Your answer should hold every line of the records below that contains the string "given".

##### RECORDS PROVIDED

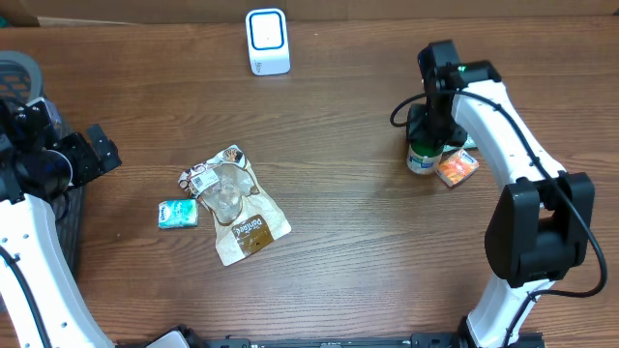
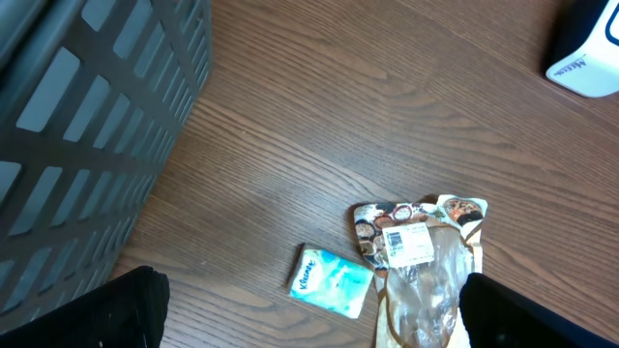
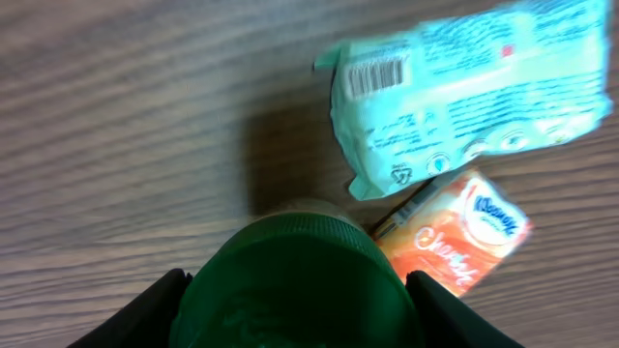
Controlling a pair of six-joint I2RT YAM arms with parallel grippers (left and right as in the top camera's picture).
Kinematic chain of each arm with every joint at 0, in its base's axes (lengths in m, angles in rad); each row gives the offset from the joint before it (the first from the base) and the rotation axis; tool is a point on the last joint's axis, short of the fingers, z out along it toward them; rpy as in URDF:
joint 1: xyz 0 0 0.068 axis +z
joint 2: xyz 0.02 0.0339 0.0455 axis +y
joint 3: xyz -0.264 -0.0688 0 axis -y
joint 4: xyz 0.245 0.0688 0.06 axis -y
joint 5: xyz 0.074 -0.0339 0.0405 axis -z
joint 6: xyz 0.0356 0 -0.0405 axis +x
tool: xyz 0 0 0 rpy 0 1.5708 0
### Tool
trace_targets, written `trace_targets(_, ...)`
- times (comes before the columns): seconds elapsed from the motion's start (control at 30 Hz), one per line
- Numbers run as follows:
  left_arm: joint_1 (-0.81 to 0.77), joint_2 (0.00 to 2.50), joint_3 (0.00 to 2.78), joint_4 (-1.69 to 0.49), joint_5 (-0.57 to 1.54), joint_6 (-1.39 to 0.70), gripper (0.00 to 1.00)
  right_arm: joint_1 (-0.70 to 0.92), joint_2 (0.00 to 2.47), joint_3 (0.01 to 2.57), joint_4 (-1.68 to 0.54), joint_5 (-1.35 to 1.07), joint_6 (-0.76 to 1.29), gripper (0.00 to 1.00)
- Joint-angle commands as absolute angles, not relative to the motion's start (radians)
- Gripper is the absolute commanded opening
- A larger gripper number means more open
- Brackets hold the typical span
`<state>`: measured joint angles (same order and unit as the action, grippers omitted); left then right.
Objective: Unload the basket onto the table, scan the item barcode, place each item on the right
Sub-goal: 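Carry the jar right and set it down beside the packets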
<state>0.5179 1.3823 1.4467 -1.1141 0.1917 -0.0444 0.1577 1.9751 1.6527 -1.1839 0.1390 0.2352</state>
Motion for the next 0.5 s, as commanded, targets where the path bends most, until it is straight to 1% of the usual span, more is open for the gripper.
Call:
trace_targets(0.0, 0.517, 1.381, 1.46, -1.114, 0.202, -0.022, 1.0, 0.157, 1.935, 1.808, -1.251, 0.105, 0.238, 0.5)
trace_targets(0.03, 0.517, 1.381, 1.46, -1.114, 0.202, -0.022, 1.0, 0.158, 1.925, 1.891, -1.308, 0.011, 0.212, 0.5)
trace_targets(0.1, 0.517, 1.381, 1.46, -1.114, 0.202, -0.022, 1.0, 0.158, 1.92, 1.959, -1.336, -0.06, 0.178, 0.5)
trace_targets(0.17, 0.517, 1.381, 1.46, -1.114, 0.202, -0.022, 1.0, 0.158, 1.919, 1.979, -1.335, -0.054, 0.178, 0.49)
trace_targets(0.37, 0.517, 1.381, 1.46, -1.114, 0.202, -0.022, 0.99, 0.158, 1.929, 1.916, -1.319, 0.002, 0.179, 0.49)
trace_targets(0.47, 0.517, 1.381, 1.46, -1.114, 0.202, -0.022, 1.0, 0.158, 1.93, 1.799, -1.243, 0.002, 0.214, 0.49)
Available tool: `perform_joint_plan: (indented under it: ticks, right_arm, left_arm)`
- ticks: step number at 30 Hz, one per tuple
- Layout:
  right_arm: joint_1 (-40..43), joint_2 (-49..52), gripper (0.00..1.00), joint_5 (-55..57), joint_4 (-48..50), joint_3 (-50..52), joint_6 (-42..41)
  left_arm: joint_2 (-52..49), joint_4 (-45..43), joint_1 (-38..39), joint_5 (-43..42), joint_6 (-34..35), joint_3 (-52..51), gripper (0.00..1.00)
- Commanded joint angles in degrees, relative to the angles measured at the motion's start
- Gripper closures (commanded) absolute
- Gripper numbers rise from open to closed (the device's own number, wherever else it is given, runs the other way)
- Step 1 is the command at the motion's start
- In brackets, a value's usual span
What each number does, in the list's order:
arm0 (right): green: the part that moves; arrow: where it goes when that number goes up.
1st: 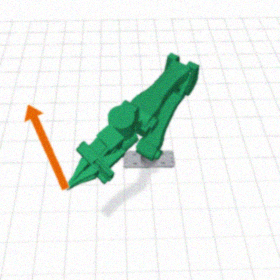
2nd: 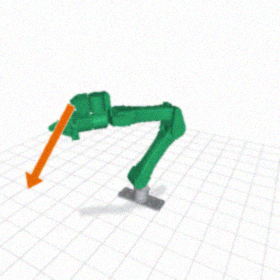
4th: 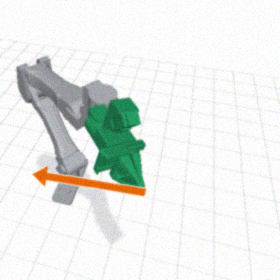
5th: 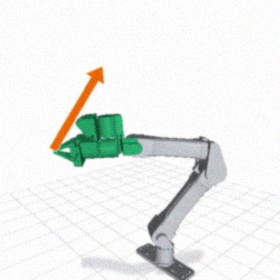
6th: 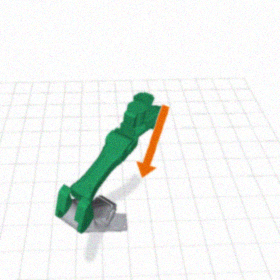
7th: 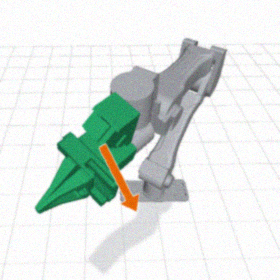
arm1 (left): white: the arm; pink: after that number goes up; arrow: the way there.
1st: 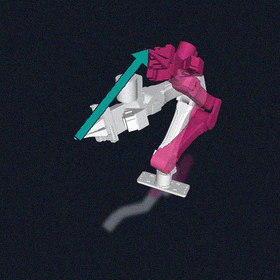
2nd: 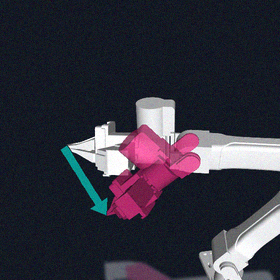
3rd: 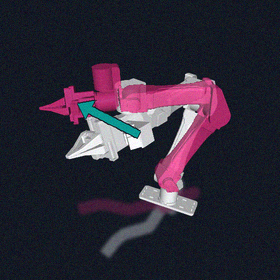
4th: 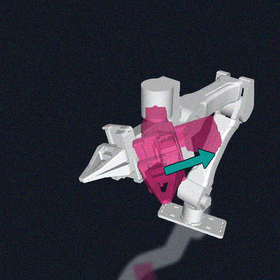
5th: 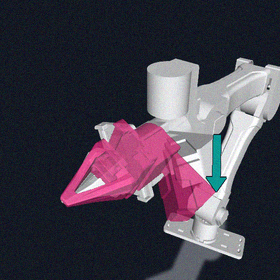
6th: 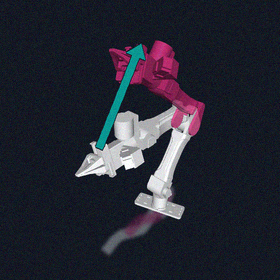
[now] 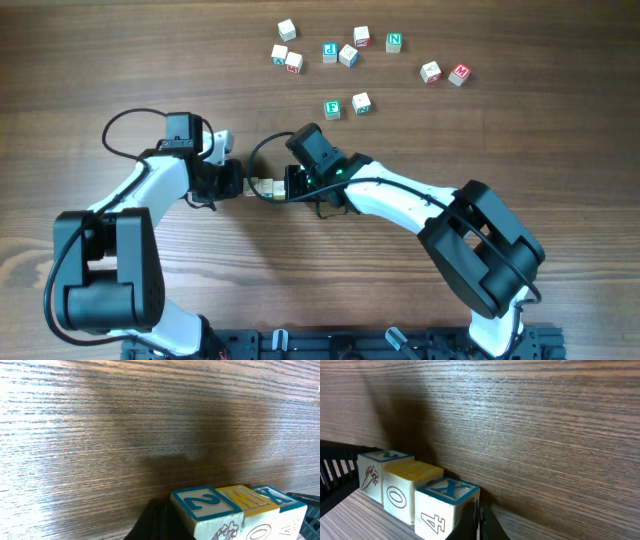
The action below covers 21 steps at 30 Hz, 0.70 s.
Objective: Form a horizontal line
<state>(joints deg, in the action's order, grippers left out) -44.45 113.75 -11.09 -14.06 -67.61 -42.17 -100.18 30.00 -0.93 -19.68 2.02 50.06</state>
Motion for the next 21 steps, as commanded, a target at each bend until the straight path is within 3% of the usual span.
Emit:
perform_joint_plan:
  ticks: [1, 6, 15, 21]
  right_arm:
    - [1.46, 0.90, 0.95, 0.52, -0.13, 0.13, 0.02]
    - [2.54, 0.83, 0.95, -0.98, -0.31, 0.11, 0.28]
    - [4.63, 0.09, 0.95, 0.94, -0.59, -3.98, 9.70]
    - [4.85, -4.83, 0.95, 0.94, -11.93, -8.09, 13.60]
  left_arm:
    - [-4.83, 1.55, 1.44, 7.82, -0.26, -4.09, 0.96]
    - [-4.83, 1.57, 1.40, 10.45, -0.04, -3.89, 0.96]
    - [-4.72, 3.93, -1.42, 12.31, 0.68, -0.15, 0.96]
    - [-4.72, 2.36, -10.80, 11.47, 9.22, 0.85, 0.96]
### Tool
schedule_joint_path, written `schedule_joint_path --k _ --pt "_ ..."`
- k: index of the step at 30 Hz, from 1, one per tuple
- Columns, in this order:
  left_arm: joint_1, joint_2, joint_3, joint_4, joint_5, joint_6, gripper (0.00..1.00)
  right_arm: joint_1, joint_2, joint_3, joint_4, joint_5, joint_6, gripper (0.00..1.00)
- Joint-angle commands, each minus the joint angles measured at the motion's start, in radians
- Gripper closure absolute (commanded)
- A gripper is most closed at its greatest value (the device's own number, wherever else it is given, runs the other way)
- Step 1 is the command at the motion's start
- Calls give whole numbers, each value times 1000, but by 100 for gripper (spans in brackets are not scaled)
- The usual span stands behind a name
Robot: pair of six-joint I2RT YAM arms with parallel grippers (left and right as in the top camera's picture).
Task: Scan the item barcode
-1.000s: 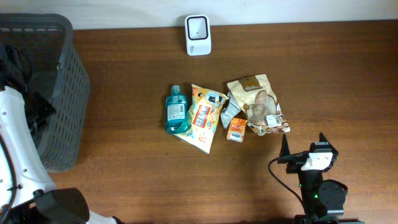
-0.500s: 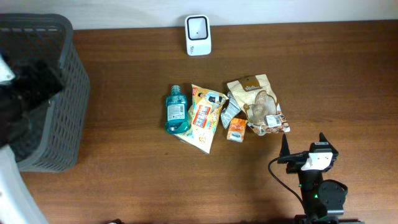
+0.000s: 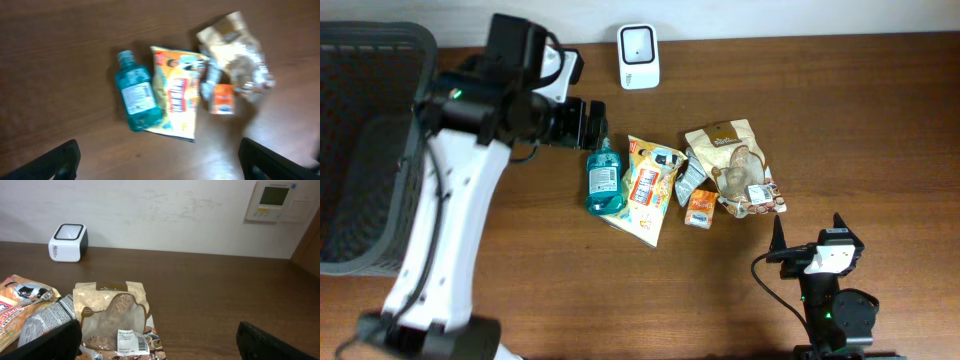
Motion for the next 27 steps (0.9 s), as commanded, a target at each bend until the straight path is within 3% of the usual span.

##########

**ANSWER FOR THE TASK**.
- Gripper numbers rise from open to closed (the device's own number, wherever else it is given, runs the other way)
- A gripper is most closed at its greatest value (the device's own number, wherever else it is given, runs the other way)

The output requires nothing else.